### Problem
Print the data that follows exactly, leaving nothing out.

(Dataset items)
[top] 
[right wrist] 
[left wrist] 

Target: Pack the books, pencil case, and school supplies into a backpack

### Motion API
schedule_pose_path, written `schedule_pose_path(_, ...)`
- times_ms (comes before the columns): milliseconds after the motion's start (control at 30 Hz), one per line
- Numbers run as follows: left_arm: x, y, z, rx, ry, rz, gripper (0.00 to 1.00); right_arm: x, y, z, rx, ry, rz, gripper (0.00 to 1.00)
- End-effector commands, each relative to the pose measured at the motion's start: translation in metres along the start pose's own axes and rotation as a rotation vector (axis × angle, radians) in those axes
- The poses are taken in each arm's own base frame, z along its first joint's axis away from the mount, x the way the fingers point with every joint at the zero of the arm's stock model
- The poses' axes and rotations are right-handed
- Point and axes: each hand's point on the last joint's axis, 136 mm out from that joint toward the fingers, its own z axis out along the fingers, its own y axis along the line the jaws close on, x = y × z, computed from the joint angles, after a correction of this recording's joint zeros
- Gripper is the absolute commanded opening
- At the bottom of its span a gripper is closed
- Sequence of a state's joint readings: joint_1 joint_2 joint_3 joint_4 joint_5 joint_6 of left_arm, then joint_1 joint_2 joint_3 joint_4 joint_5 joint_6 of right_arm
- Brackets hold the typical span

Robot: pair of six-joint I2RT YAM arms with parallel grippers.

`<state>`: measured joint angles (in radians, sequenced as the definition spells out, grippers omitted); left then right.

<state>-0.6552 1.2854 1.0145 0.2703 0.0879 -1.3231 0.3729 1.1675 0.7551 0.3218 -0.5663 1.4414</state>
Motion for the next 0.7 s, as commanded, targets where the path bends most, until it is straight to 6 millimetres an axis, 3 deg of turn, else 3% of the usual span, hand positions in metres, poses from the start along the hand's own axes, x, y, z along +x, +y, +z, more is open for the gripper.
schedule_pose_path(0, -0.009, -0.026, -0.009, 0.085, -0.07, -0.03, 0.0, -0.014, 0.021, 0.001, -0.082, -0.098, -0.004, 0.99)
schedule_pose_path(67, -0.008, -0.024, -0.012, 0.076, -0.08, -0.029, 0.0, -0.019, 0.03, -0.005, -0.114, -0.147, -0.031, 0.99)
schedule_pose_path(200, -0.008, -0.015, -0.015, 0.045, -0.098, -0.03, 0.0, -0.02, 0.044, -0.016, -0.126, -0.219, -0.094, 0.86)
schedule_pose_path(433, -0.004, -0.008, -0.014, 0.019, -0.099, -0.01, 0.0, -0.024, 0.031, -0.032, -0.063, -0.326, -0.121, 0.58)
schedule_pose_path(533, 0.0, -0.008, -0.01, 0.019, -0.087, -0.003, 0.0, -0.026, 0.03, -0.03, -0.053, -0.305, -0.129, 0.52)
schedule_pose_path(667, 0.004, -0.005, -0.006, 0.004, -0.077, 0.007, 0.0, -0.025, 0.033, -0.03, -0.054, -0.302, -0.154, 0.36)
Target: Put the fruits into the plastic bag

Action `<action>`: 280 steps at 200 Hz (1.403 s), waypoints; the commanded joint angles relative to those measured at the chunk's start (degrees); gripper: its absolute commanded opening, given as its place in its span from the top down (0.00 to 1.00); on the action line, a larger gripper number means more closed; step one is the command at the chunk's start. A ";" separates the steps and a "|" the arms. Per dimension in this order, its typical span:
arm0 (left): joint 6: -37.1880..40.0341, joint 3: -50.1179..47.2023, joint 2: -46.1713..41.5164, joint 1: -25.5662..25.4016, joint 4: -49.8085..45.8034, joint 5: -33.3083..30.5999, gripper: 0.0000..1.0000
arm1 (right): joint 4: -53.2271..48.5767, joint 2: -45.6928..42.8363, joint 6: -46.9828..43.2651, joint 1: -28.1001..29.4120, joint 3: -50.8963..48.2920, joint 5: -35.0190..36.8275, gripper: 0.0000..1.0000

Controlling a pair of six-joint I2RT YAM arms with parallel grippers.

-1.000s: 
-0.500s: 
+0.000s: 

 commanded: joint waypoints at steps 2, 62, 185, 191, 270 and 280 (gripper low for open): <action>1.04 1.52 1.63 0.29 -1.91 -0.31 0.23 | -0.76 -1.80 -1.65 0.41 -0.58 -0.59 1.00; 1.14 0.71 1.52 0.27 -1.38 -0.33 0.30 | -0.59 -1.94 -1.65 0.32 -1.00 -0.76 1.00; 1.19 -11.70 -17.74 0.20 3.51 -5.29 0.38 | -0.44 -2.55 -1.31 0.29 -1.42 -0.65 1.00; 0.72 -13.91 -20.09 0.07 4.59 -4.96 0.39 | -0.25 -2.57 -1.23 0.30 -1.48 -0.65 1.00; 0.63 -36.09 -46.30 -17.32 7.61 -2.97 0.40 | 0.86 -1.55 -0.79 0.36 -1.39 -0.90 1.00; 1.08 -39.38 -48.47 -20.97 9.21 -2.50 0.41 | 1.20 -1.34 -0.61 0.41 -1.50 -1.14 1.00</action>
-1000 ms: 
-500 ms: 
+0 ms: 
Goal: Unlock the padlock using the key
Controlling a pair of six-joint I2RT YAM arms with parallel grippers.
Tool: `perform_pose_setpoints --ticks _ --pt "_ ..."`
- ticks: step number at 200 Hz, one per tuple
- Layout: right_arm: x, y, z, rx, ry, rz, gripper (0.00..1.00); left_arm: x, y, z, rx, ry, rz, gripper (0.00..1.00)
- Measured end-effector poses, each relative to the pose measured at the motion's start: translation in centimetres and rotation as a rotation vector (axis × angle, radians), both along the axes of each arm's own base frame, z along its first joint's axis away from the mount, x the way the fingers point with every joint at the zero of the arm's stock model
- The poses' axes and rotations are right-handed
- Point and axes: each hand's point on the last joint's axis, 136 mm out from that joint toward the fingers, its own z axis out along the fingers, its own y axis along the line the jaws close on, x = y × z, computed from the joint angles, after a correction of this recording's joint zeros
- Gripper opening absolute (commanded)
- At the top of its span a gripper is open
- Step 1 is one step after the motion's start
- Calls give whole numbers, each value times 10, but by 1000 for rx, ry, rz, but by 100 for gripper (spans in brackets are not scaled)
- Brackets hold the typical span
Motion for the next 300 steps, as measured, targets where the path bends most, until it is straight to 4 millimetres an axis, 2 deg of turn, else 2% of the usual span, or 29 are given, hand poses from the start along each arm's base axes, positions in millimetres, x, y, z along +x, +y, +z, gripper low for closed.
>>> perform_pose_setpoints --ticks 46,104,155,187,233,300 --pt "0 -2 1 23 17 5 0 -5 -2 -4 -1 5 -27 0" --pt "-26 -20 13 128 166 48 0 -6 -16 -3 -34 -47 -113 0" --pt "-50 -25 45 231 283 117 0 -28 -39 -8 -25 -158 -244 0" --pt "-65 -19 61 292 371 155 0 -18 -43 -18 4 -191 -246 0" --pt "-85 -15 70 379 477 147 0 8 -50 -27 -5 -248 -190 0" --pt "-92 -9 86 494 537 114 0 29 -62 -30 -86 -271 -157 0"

### Written solution
[top] 
[right wrist] 
[left wrist] 

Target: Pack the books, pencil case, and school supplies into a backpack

### Motion API
schedule_pose_path, written `schedule_pose_path(_, ...)`
- times_ms (comes before the columns): milliseconds after the motion's start (control at 30 Hz), one per line
- Numbers run as follows: left_arm: x, y, z, rx, ry, rz, gripper (0.00 to 1.00); right_arm: x, y, z, rx, ry, rz, gripper (0.00 to 1.00)
- End-effector commands, each relative to the pose measured at the motion's start: translation in metres along the start pose's own axes and rotation as a rotation vector (axis × angle, radians) in those axes
- The poses are taken in each arm's own base frame, z along its first joint's axis away from the mount, x the way the fingers point with every joint at the zero of the arm's stock model
- The poses' axes and rotations are right-handed
- Point and axes: each hand's point on the last joint's axis, 136 mm out from that joint toward the fingers, its own z axis out along the fingers, its own y axis along the line the jaws close on, x = y × z, computed from the joint angles, after a correction of this recording's joint zeros
- Gripper is the absolute commanded opening
- At the bottom of its span a gripper is closed
- Sequence of a state's joint readings: joint_1 joint_2 joint_3 joint_4 joint_5 joint_6 of left_arm, then joint_1 joint_2 joint_3 joint_4 joint_5 joint_6 of right_arm
- Brackets hold the typical span

Robot: pair of six-joint I2RT YAM arms with parallel grippers.

`<state>`: measured joint angles (in radians, sequenced as the definition spells out, grippers omitted); left then right.

<state>-0.6552 1.2854 1.0145 0.2703 0.0879 -1.3231 0.3729 1.1675 0.7551 0.3218 -0.5663 1.4414</state>
Motion for the next 0.7 s, as commanded, targets where the path bends most, until it is straight to 6 millimetres an axis, 3 deg of turn, else 3% of the usual span, hand positions in metres, poses from the start along the hand's own axes, x, y, z along +x, +y, +z, more is open for the gripper.
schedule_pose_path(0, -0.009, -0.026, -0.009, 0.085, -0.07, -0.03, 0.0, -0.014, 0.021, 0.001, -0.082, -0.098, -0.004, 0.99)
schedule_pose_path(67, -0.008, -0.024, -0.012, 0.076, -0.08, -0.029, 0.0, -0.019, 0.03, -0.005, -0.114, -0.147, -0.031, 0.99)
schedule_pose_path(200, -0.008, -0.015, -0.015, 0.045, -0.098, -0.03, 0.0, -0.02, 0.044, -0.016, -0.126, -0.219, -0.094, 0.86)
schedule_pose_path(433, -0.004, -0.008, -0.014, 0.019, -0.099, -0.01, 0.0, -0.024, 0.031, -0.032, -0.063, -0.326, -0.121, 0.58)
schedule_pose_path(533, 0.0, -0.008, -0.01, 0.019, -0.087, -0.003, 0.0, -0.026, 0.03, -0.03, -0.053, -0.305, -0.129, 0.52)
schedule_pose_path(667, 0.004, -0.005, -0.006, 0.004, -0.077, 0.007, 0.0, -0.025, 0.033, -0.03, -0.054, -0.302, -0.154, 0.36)
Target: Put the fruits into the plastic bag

Action `<action>`: 280 steps at 200 Hz (1.403 s), waypoints; the commanded joint angles relative to those measured at the chunk's start (degrees); gripper: its absolute commanded opening, given as its place in its span from the top down (0.00 to 1.00); on the action line, a larger gripper number means more closed; step one is the command at the chunk's start. A ";" separates the steps and a "|" the arms. Per dimension in this order, its typical span:
arm0 (left): joint 6: -37.1880..40.0341, joint 3: -50.1179..47.2023, joint 2: -46.1713..41.5164, joint 1: -25.5662..25.4016, joint 4: -49.8085..45.8034, joint 5: -33.3083..30.5999, gripper: 0.0000..1.0000
arm1 (right): joint 4: -53.2271..48.5767, joint 2: -45.6928..42.8363, joint 6: -46.9828..43.2651, joint 1: -28.1001..29.4120, joint 3: -50.8963..48.2920, joint 5: -35.0190..36.8275, gripper: 0.0000..1.0000

Controlling a pair of six-joint I2RT YAM arms with parallel grippers.

-1.000s: 
-0.500s: 
+0.000s: 

 commanded: joint waypoints at steps 2, 62, 185, 191, 270 and 280 (gripper low for open): <action>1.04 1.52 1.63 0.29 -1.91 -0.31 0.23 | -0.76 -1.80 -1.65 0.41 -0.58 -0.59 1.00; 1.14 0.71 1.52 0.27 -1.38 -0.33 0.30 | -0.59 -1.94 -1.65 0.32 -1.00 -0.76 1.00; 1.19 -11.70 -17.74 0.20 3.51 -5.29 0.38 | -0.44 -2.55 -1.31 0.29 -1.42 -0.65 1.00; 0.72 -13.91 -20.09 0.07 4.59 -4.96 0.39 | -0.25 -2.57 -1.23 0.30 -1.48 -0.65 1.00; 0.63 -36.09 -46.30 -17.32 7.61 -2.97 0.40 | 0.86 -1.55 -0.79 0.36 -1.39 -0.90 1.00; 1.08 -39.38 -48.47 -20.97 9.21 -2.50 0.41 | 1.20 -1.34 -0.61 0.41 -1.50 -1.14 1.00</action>
-1000 ms: 
-500 ms: 
+0 ms: 
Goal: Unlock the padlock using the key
Controlling a pair of six-joint I2RT YAM arms with parallel grippers.
Tool: `perform_pose_setpoints --ticks _ --pt "_ ..."`
- ticks: step number at 200 Hz, one per tuple
- Layout: right_arm: x, y, z, rx, ry, rz, gripper (0.00..1.00); left_arm: x, y, z, rx, ry, rz, gripper (0.00..1.00)
- Measured end-effector poses, each relative to the pose measured at the motion's start: translation in centimetres and rotation as a rotation vector (axis × angle, radians), both along the axes of each arm's own base frame, z along its first joint's axis away from the mount, x the way the fingers point with every joint at the zero of the arm's stock model
- The poses' axes and rotations are right-handed
- Point and axes: each hand's point on the last joint's axis, 136 mm out from that joint toward the fingers, its own z axis out along the fingers, its own y axis along the line the jaws close on, x = y × z, computed from the joint angles, after a correction of this recording's joint zeros
- Gripper opening absolute (commanded)
- At the top of its span a gripper is open
- Step 1 is one step after the motion's start
- Calls give whole numbers, each value times 10, but by 1000 for rx, ry, rz, but by 100 for gripper (spans in brackets are not scaled)
- Brackets hold the typical span
Motion for the next 300 steps, as measured, targets where the path bends most, until it is straight to 4 millimetres an axis, 2 deg of turn, else 2% of the usual span, or 29 are given, hand poses from the start along each arm's base axes, positions in millimetres, x, y, z along +x, +y, +z, gripper low for closed.
>>> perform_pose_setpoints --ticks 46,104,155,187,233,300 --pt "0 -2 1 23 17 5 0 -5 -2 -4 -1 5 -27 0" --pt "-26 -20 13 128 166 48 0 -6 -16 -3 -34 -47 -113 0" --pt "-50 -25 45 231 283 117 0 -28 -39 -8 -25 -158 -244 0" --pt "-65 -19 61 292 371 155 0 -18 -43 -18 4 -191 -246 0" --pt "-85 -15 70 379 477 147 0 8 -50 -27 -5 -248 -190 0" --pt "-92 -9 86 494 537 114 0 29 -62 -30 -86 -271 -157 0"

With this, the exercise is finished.